Our 32-bit Tegra K1 mobile processor has been racking up praise for bringing amazing performance and true console-quality graphics to the mobile space.
The 32-bit Tegra K1 mobile processor has repeatedly been praised for its amazing performance and it has brought out the best of the console quality graphics on a mobile space. As far as the GPU performance benchmarks are concerned, it quite “handily beats every other ARM SoC” as reported by Anandtech. And as PC Perspective puts it, the “GPU performance is what stands out with the Tegra K1, nothing else on the market today is really able to get even close.”
It has been eight months since Tegra K1’s 32-bit version was unveiled and Nvidia already has some further architectural details of the chip’s 64-bit version. Most of these details will be given away on the Hot Chips event which is a technical conference on high-performance chips.
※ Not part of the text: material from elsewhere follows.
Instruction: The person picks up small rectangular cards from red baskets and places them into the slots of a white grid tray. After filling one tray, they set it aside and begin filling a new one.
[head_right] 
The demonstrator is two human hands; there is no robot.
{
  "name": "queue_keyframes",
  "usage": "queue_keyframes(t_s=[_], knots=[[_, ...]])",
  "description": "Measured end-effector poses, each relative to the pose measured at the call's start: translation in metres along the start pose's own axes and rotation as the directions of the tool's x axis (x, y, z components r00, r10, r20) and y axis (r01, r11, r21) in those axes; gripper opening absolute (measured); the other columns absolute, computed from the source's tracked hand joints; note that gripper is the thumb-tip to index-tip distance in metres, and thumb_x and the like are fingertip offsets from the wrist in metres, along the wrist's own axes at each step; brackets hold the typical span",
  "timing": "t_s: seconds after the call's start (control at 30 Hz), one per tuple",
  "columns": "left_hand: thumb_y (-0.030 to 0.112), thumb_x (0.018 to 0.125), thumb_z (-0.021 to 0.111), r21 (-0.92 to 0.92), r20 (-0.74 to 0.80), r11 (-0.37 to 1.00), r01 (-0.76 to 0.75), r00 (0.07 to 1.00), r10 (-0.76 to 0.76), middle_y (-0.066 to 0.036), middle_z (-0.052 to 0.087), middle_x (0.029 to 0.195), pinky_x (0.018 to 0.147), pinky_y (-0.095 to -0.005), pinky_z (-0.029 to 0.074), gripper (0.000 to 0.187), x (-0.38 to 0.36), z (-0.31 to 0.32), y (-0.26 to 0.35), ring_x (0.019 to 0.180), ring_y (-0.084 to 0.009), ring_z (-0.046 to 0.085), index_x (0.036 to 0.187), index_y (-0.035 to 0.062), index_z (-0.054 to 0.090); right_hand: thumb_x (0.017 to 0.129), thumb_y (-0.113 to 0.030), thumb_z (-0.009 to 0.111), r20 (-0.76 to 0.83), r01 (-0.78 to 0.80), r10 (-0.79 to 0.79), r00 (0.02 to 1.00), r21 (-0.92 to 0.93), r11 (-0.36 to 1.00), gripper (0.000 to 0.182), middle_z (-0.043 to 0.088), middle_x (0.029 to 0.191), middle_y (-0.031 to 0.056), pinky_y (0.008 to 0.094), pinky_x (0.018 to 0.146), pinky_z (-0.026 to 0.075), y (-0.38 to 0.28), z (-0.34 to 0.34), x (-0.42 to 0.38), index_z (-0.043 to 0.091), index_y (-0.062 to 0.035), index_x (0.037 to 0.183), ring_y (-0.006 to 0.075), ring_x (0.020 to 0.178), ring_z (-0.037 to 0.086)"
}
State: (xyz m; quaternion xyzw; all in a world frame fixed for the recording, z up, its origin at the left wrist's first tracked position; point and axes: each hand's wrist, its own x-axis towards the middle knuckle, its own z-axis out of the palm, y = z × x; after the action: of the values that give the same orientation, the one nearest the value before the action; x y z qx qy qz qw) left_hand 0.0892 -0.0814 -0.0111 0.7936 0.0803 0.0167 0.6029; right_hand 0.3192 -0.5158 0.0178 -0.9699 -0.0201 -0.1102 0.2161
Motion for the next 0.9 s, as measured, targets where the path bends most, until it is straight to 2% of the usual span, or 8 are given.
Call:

Nvidia has already announced that the new Tegra K1 version has brought together the 192-core Kepler architecture-based GPU with custom-designed, 64-bit, dual-core “Project Denver” CPU. This CPU we are talking about here is the ARMv8 architecture compatible and moreover the Denver is fully pin compatible with the 32-bit Tegra K1. This generates ease of implementation and faster time to market.
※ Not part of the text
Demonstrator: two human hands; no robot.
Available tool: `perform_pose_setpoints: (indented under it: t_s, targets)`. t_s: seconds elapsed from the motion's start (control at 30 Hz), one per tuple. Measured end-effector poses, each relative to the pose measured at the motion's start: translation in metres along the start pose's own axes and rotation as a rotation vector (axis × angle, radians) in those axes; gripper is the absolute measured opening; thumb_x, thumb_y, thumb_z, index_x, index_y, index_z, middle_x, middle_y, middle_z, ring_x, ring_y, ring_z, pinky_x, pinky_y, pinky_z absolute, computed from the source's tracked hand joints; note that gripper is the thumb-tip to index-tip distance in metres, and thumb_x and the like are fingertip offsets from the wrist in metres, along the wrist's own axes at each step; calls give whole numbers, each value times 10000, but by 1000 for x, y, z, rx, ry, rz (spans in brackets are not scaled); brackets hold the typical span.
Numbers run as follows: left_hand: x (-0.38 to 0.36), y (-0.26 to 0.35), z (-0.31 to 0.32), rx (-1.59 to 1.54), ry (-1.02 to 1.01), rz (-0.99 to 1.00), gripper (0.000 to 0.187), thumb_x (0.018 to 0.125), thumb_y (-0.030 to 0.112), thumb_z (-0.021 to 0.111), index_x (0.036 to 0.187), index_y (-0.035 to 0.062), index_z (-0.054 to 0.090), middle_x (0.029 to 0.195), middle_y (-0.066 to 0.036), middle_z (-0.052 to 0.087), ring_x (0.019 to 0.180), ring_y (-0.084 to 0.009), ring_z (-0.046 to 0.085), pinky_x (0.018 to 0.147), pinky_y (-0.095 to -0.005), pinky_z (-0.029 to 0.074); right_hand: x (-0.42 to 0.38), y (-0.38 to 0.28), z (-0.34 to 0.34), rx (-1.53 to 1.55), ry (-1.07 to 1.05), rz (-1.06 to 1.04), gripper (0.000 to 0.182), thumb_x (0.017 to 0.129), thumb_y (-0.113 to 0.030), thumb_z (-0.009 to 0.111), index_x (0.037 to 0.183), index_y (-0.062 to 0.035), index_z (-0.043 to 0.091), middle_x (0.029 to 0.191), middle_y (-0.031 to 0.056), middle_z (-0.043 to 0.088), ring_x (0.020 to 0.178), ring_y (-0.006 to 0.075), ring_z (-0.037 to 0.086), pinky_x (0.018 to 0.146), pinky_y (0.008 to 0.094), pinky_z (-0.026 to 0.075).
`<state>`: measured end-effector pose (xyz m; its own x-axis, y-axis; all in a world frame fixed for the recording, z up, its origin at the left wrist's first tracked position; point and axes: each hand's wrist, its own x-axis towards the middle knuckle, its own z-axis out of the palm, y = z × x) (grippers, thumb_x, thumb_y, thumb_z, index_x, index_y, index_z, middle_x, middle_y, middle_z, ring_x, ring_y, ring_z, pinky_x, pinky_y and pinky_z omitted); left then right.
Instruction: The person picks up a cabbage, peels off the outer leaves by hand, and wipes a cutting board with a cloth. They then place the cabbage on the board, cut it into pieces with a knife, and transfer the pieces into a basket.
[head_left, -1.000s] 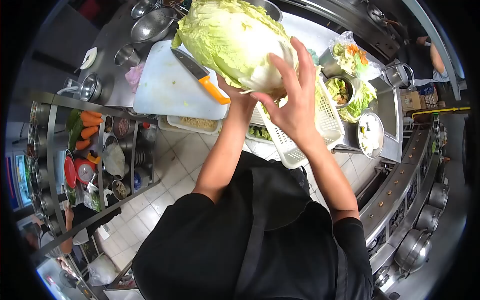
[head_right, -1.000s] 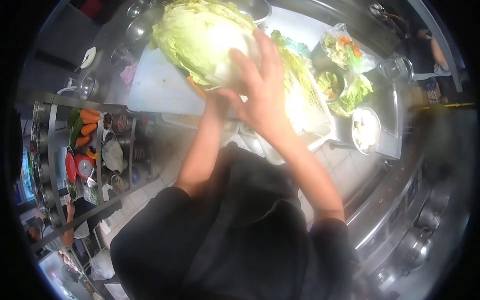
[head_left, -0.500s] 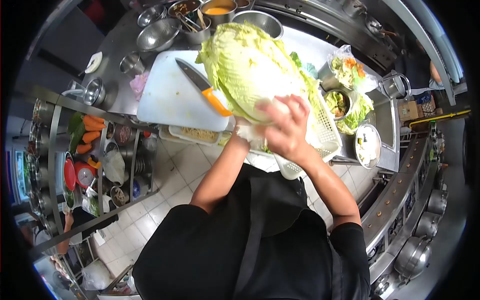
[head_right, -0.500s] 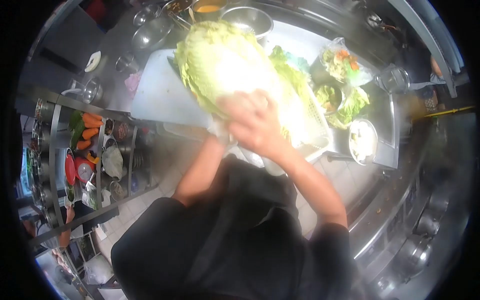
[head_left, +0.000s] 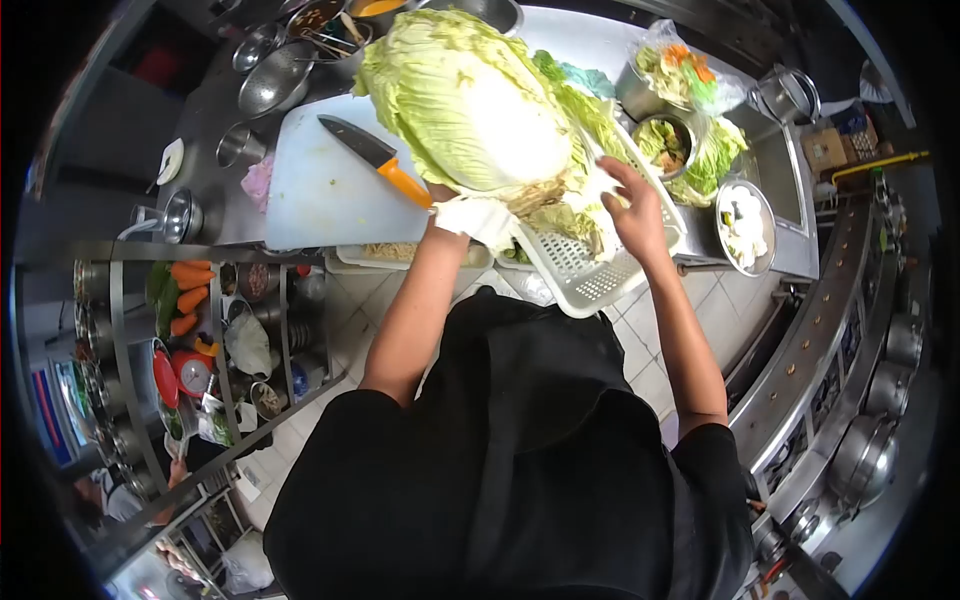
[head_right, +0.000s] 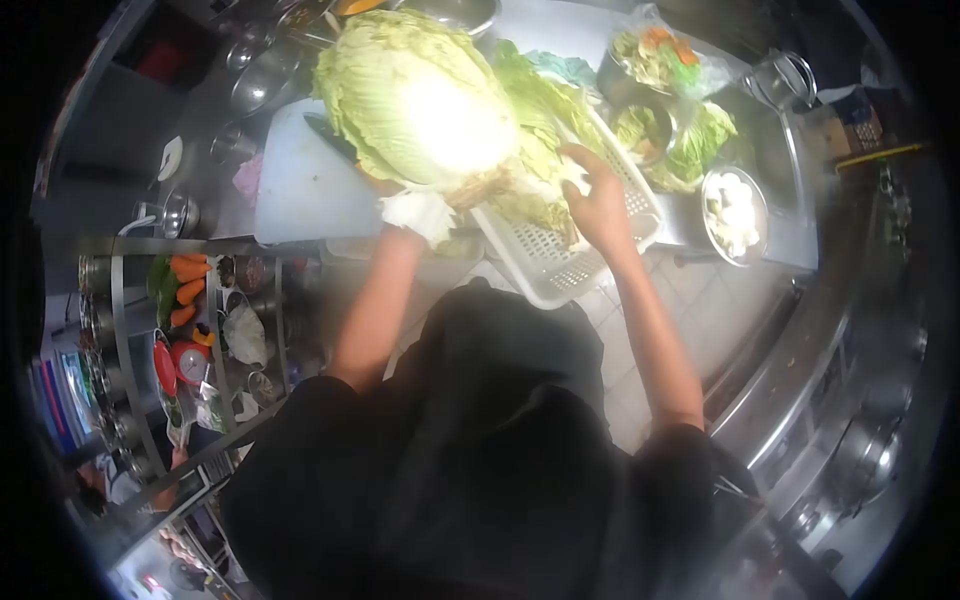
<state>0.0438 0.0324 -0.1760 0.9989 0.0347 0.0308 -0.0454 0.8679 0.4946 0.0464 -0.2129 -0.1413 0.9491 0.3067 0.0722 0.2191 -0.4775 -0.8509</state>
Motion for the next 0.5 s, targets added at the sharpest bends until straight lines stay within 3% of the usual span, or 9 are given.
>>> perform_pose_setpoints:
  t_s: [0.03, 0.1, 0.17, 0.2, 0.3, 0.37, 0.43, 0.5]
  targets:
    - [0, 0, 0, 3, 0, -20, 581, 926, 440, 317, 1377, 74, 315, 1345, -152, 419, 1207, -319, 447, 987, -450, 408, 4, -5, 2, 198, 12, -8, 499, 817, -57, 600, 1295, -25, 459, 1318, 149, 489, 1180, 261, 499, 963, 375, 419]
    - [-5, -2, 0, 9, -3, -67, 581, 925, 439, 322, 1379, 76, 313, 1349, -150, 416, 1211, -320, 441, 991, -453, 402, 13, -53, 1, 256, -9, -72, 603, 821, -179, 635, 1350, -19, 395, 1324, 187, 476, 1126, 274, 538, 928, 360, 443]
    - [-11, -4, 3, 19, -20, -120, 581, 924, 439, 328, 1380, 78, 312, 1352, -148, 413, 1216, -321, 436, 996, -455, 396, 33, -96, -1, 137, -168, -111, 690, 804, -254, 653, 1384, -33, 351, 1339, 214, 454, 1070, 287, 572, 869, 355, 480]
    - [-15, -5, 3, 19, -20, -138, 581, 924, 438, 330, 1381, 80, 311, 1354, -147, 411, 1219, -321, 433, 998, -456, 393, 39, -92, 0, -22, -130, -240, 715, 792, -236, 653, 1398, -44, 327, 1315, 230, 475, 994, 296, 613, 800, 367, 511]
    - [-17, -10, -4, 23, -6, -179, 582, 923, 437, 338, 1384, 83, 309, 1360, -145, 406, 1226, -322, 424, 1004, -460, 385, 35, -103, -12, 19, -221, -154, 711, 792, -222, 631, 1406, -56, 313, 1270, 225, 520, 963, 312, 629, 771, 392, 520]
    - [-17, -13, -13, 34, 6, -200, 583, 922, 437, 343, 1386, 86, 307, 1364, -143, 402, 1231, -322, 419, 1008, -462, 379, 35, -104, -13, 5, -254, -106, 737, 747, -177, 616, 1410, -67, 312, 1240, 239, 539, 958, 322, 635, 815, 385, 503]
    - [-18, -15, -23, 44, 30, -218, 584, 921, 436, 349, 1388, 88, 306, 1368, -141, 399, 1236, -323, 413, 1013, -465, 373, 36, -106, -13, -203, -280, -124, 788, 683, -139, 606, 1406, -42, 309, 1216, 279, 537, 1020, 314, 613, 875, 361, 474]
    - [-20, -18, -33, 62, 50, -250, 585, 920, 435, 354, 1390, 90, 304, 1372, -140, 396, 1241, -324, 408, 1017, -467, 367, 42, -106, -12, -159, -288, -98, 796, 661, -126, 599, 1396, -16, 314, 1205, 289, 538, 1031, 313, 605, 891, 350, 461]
The 64-bit Tegra K1 has delivered an outstanding performance and has already become the world’s first 64-bit ARM processor for Android. In no time it has managed to outspace the ARM-based mobile processors. Denver has exclusively been designed for the highest single-core CPU throughput and it is known to deliver industry-leading dual-core performance. The Denver cores have the ability to implement a 7-way superscalar microarchitecture which includes a 128KB 4-way L1 instruction cache, a 64KB 4-way L1 data cache, and a 2MB 16-way L2 cache. The innovative process implemented by Denver is called the Dynamic Code Optimization. This entire process is responsible for optimizing the frequently used software routines at runtime into dense, highly tuned microcode-equivalent routines. The 128MB main-memory-based optimization cache inside is responsible for the storage of these routines.
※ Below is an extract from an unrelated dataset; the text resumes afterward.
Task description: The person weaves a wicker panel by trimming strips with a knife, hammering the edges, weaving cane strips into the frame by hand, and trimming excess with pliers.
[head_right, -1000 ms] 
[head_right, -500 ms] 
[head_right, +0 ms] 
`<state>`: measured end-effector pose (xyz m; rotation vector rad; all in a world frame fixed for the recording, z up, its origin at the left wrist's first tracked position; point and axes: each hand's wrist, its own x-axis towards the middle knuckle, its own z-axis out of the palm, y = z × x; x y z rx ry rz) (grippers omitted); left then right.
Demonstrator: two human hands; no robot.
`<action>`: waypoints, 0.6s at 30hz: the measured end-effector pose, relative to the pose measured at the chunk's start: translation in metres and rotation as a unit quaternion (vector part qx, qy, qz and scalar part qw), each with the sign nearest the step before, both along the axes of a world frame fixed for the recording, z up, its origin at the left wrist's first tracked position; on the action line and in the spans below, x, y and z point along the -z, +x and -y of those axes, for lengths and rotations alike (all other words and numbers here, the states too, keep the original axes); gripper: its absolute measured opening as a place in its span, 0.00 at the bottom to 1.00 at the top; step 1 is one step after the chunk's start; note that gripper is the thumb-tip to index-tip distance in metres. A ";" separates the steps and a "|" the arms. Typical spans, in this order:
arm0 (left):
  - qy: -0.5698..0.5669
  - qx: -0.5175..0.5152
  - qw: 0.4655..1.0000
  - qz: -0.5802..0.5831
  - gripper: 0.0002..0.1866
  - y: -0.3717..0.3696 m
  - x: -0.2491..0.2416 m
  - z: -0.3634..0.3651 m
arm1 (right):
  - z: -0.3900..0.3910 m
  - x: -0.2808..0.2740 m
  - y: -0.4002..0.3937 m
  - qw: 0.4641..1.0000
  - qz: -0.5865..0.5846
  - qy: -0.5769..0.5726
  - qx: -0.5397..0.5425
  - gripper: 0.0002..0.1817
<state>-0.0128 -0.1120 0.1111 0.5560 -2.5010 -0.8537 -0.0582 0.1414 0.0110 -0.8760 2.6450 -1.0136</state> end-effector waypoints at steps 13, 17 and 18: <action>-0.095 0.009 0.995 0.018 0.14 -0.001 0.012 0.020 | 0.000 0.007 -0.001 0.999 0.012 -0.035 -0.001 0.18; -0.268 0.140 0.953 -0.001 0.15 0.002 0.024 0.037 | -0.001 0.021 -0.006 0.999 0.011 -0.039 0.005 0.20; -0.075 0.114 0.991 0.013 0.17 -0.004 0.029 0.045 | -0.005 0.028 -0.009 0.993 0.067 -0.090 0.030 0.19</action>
Though there are overheads associated with this dynamic optimization process, it is all worthwhile in the end to already have at hand the optimized code ready to execute. There are also instances when the codes cannot be reused that frequently and this is when Denver can process those ARM instructions directly without having to go through the dynamic optimization process. This results in delivery which makes the best use of both the worlds.